What the task requires —
Nothing less than an exact copy of all the records is required.
-- -- --
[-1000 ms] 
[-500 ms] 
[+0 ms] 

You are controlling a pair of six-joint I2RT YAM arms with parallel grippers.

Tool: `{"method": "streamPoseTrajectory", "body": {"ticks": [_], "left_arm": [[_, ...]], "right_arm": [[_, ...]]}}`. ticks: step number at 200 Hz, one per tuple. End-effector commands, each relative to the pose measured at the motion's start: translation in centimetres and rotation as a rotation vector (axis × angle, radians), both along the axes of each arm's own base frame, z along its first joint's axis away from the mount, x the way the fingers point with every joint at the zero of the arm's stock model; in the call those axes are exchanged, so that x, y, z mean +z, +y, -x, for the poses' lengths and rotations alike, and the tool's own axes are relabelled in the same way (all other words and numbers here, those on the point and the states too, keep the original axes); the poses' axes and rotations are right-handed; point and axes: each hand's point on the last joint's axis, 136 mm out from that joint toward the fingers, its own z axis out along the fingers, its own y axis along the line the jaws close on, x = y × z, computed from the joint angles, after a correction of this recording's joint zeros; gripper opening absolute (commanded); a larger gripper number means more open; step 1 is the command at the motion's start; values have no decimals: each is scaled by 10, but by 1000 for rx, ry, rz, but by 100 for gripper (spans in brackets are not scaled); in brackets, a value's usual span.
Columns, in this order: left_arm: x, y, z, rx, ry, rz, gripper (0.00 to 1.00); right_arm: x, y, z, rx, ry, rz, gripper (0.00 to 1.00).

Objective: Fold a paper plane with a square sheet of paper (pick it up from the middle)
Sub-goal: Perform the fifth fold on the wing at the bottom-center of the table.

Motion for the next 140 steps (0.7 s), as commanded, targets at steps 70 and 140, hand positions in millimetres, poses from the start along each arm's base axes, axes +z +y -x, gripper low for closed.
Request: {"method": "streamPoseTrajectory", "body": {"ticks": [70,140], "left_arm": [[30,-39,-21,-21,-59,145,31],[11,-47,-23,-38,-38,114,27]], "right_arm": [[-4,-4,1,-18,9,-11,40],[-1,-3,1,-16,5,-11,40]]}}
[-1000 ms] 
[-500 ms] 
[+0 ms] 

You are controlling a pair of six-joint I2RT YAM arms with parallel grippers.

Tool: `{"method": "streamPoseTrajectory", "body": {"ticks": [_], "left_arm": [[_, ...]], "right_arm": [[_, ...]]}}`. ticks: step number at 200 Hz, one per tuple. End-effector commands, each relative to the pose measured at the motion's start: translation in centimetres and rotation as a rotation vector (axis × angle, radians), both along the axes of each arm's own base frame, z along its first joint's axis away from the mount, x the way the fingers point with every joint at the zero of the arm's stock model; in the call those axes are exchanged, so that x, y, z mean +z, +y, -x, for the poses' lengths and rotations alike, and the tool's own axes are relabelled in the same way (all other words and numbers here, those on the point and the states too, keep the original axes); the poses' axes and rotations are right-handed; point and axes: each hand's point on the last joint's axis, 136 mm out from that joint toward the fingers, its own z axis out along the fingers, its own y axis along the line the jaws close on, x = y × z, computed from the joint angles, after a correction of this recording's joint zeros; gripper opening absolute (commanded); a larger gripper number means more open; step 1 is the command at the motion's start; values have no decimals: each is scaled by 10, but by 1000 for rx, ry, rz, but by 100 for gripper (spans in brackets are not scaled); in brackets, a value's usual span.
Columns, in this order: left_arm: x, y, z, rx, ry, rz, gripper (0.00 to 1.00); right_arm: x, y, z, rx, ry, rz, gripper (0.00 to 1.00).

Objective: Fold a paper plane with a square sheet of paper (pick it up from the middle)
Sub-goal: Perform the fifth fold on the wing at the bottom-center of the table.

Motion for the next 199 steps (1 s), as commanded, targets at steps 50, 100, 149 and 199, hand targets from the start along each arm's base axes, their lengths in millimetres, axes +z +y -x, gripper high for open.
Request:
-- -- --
Answer area —
[-1000 ms] 
[-500 ms] 
[+0 ms] 

You are controlling a pair of six-joint I2RT YAM arms with parallel grippers.

Tool: `{"method": "streamPoseTrajectory", "body": {"ticks": [_], "left_arm": [[_, ...]], "right_arm": [[_, ...]]}}`. ticks: step number at 200 Hz, one per tuple. End-effector commands, each relative to the pose measured at the motion's start: translation in centimetres and rotation as a rotation vector (axis × angle, radians), both along the axes of each arm's own base frame, z along its first joint's axis away from the mount, x the way the fingers point with every joint at the zero of the arm's stock model; in the call those axes are exchanged, so that x, y, z mean +z, +y, -x, for the poses' lengths and rotations alike, and the tool's own axes are relabelled in the same way (all other words and numbers here, those on the point and the states too, keep the original axes); the poses' axes and rotations are right-handed; point and axes: each hand's point on the last joint's axis, 136 mm out from that joint toward the fingers, its own z axis out along the fingers, its own y axis along the line the jaws close on, x = y × z, computed from the joint angles, after a correction of this recording's joint zeros; gripper opening absolute (commanded); a larger gripper number means more open; step 1 is the command at the motion's start; values have no decimals: each is scaled by 10, but by 1000 for rx, ry, rz, but by 100 for gripper (spans in brackets are not scaled); in brackets, a value's usual span.
Columns, in this order: left_arm: x, y, z, rx, ry, rz, gripper (0.00 to 1.00); right_arm: x, y, z, rx, ry, rz, gripper (0.00 to 1.00).

Objective: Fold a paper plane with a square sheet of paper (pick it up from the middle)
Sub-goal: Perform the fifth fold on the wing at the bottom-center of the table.

Motion for the next 140 steps (0.7 s), as commanded, targets at steps 70 and 140, hand positions in millimetres, poses from the start along each arm's base axes, axes +z +y -x, gripper low for closed.
Request: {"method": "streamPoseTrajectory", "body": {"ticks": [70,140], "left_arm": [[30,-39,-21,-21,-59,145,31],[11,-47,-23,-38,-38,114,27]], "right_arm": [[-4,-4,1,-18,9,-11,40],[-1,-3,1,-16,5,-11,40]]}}
[-1000 ms] 
[-500 ms] 
[+0 ms] 

You are controlling a pair of six-joint I2RT YAM arms with parallel grippers.

Tool: `{"method": "streamPoseTrajectory", "body": {"ticks": [_], "left_arm": [[_, ...]], "right_arm": [[_, ...]]}}`. ticks: step number at 200 Hz, one per tuple. End-effector commands, each relative to the pose measured at the motion's start: translation in centimetres and rotation as a rotation vector (axis × angle, radians), both along the axes of each arm's own base frame, z along its first joint's axis away from the mount, x the way the fingers point with every joint at the zero of the arm's stock model; in the call those axes are exchanged, so that x, y, z mean +z, +y, -x, for the poses' lengths and rotations alike, and the tool's own axes are relabelled in the same way (all other words and numbers here, those on the point and the states too, keep the original axes); the poses' axes and rotations are right-handed; point and axes: each hand's point on the last joint's axis, 136 mm out from that joint toward the fingers, its own z axis out along the fingers, its own y axis along the line the jaws close on, x = y × z, computed from the joint angles, after a correction of this recording's joint zeros; gripper opening absolute (commanded); a larger gripper number means more open; step 1 is the command at the motion's start; values have no decimals: each is scaled by 10, but by 1000 for rx, ry, rz, but by 100 for gripper (spans in brackets are not scaled); in brackets, a value's usual span.
Columns, in this order: left_arm: x, y, z, rx, ry, rz, gripper (0.00 to 1.00); right_arm: x, y, z, rx, ry, rz, gripper (0.00 to 1.00).

Objective: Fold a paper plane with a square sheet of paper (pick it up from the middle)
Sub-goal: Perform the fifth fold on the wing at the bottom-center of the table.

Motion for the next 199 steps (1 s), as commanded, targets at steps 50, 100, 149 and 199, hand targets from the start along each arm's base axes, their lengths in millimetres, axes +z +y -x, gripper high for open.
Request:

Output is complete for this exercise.